I include this story in the compendium of Eregion legends, however, because of the struggle over (and resolved by) magic rings. In the stories I have collected, there is a fairly limited range of options for this resolution: trickery, power, sacrifice, or all three. The resolution selected appears to say more about the people who are telling the story, and their reasons for telling it, than it does about the story itself - but I cannot say that is a bad thing, or even a disservice to the truth.
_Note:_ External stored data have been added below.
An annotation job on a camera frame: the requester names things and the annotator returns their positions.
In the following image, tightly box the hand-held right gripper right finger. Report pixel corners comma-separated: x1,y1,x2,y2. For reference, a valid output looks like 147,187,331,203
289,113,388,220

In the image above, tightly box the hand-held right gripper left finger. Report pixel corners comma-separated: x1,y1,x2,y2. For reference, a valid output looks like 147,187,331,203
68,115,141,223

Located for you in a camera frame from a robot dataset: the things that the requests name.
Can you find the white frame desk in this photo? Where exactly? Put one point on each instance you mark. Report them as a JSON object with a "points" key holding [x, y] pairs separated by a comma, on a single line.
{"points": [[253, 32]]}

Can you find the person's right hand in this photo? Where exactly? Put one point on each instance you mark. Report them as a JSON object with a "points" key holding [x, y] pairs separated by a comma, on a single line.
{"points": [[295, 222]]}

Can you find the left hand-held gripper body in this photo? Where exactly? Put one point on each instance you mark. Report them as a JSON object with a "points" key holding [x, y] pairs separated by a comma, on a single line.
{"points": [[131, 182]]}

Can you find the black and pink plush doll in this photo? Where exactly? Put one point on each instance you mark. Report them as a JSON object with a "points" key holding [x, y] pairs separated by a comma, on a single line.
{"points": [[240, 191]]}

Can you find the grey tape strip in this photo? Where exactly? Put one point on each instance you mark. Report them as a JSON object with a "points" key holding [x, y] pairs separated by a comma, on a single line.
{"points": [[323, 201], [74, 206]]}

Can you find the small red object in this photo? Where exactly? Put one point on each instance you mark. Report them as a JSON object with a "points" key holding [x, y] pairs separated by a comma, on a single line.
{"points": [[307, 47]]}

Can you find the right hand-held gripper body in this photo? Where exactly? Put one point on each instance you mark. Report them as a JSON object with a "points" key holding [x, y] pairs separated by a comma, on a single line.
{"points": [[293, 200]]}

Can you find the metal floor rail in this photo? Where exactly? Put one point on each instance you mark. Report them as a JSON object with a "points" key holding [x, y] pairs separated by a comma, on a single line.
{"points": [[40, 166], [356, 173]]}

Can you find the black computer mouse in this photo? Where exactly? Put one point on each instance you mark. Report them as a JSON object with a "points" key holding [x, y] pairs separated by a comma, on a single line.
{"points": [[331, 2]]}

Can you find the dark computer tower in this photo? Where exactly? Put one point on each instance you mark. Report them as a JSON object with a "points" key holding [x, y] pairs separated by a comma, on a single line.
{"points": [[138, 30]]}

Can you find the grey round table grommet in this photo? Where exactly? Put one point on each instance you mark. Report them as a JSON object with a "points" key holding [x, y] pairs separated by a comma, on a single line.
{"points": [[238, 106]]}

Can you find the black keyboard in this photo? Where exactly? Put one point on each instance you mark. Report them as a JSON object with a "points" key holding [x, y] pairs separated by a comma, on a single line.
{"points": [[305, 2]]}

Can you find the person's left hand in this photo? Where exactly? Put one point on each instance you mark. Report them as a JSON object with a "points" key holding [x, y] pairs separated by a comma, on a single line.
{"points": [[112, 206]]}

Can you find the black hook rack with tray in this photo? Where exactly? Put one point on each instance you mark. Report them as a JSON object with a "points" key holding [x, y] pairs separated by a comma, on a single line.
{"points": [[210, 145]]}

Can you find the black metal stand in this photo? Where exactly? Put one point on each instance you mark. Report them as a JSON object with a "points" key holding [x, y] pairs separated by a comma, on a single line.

A strange service it may be, but when a story is let loose into the world, it is for others to take and shape as they will and they need.
On Tol Eressea beyond the Sea, the returned dead contend in the Strife of Truth with Art, where they set their memory of their story against the legends that have sprung up around them, and the onlookers must judge between them. I cannot say which has won this long competition, waged over centuries and over half Middle-Earth, save Annatar and I, who have been served by the truth as well, and better, than the legends serve the storytellers.